* _Task prompt_:
Your output should be the lines from the one that contains "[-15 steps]" to the end of the listing, transcribed exactly. Include nothing else.

Material provided Start Marker

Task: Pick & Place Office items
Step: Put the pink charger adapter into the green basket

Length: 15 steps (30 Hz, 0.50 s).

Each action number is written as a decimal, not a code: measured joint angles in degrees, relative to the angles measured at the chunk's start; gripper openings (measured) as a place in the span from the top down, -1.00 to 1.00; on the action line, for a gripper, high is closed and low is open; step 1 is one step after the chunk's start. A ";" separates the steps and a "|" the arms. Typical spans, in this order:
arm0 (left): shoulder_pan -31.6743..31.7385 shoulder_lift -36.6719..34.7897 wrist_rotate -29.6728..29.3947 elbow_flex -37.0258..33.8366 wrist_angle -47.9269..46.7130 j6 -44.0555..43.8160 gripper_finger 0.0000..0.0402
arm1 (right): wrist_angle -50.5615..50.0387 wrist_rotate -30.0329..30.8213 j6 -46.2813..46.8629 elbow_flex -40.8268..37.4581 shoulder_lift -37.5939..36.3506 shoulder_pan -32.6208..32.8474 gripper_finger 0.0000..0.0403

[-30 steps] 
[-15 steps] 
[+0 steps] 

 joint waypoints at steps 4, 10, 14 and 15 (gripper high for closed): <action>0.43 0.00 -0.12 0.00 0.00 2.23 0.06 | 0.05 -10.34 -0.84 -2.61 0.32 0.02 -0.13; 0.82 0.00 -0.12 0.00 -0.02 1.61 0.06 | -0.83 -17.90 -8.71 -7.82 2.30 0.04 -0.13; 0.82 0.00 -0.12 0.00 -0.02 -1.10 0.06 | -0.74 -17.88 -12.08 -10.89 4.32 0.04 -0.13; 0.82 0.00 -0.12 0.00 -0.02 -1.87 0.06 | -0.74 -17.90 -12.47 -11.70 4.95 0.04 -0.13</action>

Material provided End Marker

* _Solution below_:
[-15 steps] 
[+0 steps] 

 joint waypoints at steps 4, 10, 14 and 15 (gripper high for closed): <action>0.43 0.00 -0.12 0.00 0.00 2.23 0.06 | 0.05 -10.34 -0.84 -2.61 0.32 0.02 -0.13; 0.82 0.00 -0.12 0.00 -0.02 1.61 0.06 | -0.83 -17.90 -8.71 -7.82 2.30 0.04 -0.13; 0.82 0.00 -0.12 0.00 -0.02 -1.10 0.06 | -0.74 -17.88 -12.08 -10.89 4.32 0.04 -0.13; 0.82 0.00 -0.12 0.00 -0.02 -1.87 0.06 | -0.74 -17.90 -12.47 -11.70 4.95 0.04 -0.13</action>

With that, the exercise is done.